What the exercise asks>
Search the material below for the string "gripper" and copy each line where it appears.
-.-.-
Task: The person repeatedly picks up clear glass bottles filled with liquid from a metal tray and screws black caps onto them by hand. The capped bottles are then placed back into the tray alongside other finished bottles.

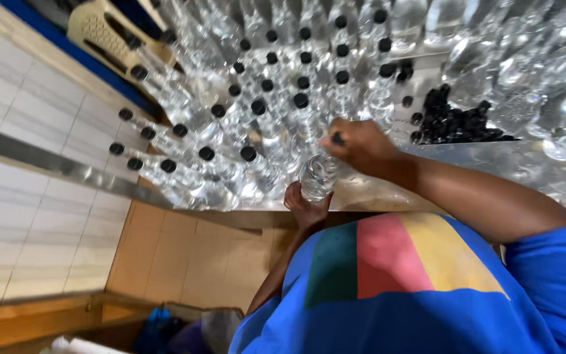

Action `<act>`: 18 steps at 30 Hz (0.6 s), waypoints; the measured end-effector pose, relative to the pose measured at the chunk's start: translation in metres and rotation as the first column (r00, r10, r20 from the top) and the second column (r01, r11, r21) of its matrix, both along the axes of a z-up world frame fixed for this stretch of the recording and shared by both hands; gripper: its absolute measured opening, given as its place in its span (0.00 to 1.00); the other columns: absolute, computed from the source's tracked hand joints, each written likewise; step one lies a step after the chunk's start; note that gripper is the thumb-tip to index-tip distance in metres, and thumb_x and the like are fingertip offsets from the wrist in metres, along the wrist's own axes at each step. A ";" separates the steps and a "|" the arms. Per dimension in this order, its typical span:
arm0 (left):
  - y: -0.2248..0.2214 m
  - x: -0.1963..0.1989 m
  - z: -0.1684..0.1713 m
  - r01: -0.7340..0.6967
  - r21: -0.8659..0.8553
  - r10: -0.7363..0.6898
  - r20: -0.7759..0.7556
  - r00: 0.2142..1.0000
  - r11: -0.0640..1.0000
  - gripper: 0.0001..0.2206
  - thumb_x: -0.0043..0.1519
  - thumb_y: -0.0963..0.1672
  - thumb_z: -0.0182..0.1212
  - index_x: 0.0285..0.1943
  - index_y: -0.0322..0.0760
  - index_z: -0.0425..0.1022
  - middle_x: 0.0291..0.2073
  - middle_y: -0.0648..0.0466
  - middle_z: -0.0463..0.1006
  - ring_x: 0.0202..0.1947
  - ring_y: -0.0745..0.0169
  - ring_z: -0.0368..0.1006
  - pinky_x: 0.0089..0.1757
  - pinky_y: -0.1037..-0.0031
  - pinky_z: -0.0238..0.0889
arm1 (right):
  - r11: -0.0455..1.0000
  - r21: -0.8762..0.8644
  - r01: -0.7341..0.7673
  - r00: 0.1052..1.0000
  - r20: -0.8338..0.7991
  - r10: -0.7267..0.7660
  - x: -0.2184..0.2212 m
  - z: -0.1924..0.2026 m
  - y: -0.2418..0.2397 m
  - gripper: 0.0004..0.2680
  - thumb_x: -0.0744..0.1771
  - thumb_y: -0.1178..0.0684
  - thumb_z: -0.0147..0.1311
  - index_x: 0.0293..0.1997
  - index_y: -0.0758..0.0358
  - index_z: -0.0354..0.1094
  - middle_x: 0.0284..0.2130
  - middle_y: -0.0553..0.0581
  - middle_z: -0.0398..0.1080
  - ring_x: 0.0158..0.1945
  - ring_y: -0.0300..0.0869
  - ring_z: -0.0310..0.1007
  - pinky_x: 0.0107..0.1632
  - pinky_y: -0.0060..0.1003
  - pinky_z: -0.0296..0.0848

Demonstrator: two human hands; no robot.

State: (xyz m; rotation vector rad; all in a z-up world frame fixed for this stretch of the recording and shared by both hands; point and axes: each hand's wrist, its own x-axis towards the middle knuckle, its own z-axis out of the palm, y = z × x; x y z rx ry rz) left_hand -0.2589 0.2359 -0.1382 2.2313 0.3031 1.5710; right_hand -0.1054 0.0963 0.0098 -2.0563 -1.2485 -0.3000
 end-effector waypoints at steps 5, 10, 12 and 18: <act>0.011 -0.012 -0.019 -0.195 0.137 0.215 -0.152 0.965 0.971 0.54 0.49 0.68 0.75 0.74 0.30 0.64 0.61 0.36 0.74 0.58 0.33 0.75 0.54 0.43 0.69 | 0.976 -0.105 -0.191 0.977 -0.111 0.180 -0.016 0.009 0.052 0.15 0.69 0.37 0.66 0.43 0.55 0.68 0.25 0.60 0.77 0.28 0.56 0.81 0.33 0.51 0.80; 0.003 -0.013 -0.031 -0.312 0.140 0.340 -0.287 0.896 0.940 0.55 0.52 0.73 0.62 0.71 0.29 0.66 0.60 0.39 0.74 0.57 0.37 0.76 0.54 0.48 0.67 | 0.881 -0.134 -0.454 0.774 -0.550 0.314 0.042 0.020 0.017 0.18 0.69 0.35 0.65 0.61 0.45 0.64 0.38 0.47 0.86 0.37 0.48 0.87 0.46 0.46 0.83; -0.002 -0.007 -0.032 -0.442 0.218 0.492 -0.322 0.809 0.870 0.55 0.54 0.74 0.57 0.73 0.30 0.67 0.65 0.39 0.74 0.64 0.38 0.73 0.61 0.45 0.62 | 0.929 -0.236 -0.283 0.810 -0.578 0.100 0.075 0.022 -0.027 0.06 0.67 0.47 0.60 0.45 0.53 0.76 0.31 0.55 0.85 0.37 0.53 0.87 0.44 0.47 0.83; -0.005 -0.011 -0.023 -0.465 0.132 0.475 -0.409 0.779 0.876 0.58 0.46 0.74 0.66 0.73 0.32 0.63 0.67 0.39 0.70 0.65 0.38 0.71 0.59 0.48 0.62 | 0.638 -0.767 0.072 0.981 -0.059 -0.182 0.142 -0.063 -0.100 0.11 0.71 0.42 0.61 0.44 0.59 0.80 0.34 0.57 0.84 0.35 0.50 0.86 0.43 0.45 0.83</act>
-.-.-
Task output>
Action `<act>`: 18 steps at 30 Hz (0.6 s), waypoints; the measured end-effector pose, relative to the pose measured at the chunk's start: translation in metres and rotation as the first column (r00, r10, r20 from the top) and the second column (r01, r11, r21) of its matrix, both along the axes of a z-up world frame fixed for this stretch of the recording and shared by both hands; gripper: its absolute measured opening, given as its place in its span (0.00 to 1.00); the other columns: absolute, computed from the source's tracked hand joints, each written likewise; step one lies a step after the chunk's start; note that gripper is the thumb-tip to index-tip distance in metres, and thumb_x and the like are fingertip offsets from the wrist in metres, along the wrist's own axes at each step. A ";" separates the steps and a "|" the arms. Per dimension in this order, its typical span:
  - gripper: 0.0001..0.2206
  - gripper: 0.0004..0.2680

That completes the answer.